### Requirement
The lines to be copied are those below that contain "upper".

### Given data
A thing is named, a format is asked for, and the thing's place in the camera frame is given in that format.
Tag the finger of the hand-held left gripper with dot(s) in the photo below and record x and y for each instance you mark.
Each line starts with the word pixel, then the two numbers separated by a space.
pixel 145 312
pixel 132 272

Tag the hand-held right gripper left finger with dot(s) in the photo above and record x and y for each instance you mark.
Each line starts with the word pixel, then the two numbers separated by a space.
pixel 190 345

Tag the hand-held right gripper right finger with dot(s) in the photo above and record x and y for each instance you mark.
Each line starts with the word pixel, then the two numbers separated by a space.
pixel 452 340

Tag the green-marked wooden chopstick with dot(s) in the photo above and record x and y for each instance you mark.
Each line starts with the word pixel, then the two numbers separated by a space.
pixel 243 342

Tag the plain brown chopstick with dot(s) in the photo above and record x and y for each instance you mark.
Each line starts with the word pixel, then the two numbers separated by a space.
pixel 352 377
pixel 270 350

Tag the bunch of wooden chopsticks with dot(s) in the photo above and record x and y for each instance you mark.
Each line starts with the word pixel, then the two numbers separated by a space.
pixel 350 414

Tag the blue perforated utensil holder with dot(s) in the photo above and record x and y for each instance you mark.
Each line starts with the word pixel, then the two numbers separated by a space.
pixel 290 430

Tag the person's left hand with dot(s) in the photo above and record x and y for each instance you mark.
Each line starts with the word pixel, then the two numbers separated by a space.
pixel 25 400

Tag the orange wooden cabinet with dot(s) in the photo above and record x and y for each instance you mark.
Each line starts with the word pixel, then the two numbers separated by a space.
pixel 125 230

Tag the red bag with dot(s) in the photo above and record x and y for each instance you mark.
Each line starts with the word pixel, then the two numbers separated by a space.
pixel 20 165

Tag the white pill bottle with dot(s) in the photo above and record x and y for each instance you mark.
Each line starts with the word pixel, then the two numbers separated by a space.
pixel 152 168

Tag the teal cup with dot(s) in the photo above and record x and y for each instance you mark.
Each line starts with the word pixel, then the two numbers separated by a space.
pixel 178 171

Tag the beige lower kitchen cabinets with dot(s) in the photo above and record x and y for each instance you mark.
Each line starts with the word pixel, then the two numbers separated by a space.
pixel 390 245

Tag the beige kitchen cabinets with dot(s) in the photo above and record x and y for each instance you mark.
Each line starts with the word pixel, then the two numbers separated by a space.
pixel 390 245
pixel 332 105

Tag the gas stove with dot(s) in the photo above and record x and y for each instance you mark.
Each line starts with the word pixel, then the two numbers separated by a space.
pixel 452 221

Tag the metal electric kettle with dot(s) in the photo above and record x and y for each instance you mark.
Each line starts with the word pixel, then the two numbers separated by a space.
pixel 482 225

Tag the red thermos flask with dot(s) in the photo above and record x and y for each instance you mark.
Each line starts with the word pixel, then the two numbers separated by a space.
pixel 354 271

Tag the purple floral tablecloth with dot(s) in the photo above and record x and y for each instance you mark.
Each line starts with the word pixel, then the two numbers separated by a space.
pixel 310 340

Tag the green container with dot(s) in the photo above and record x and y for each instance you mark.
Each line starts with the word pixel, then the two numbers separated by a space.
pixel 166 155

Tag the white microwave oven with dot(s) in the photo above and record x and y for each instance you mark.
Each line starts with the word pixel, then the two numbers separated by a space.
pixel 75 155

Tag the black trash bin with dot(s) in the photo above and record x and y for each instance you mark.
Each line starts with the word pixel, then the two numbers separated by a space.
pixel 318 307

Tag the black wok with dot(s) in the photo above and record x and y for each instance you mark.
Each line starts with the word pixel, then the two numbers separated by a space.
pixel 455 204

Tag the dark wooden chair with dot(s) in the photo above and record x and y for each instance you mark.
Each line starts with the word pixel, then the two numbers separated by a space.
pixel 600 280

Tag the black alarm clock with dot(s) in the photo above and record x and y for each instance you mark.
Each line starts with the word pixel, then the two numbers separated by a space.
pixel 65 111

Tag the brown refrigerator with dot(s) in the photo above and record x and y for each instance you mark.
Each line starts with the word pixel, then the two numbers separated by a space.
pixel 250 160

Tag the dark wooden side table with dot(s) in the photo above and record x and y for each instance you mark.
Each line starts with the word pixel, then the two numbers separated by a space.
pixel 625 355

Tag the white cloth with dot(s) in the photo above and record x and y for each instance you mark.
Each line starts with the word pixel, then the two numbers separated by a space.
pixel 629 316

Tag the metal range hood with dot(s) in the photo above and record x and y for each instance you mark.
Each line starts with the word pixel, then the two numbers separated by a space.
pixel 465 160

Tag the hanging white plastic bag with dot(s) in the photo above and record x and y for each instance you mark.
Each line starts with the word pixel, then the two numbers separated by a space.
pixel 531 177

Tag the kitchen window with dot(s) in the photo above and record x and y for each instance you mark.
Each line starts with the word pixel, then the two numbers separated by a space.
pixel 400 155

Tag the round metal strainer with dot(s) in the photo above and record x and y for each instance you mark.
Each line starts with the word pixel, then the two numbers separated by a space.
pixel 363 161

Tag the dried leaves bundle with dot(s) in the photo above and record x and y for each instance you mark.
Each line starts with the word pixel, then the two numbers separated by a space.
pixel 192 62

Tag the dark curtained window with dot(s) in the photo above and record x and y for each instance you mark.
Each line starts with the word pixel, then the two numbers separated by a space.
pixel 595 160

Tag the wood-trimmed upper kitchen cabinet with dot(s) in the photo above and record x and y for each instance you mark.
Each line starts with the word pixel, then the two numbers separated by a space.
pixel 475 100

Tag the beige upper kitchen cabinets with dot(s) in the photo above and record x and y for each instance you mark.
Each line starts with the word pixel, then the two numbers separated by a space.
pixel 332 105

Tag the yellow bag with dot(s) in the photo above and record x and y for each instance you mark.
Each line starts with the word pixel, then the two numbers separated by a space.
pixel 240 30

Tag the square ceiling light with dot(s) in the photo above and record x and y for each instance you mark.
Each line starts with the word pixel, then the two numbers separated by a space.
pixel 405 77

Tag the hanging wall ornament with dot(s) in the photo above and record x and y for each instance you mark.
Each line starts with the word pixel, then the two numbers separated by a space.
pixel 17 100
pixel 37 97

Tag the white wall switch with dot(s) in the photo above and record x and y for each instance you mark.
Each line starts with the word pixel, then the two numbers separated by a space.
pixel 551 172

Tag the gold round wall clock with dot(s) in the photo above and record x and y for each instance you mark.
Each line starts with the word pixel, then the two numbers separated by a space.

### Task response
Tag the wood-trimmed upper kitchen cabinet with dot(s) in the photo above and record x and y for each instance you mark.
Tag the beige upper kitchen cabinets with dot(s) in the photo above and record x and y for each instance you mark.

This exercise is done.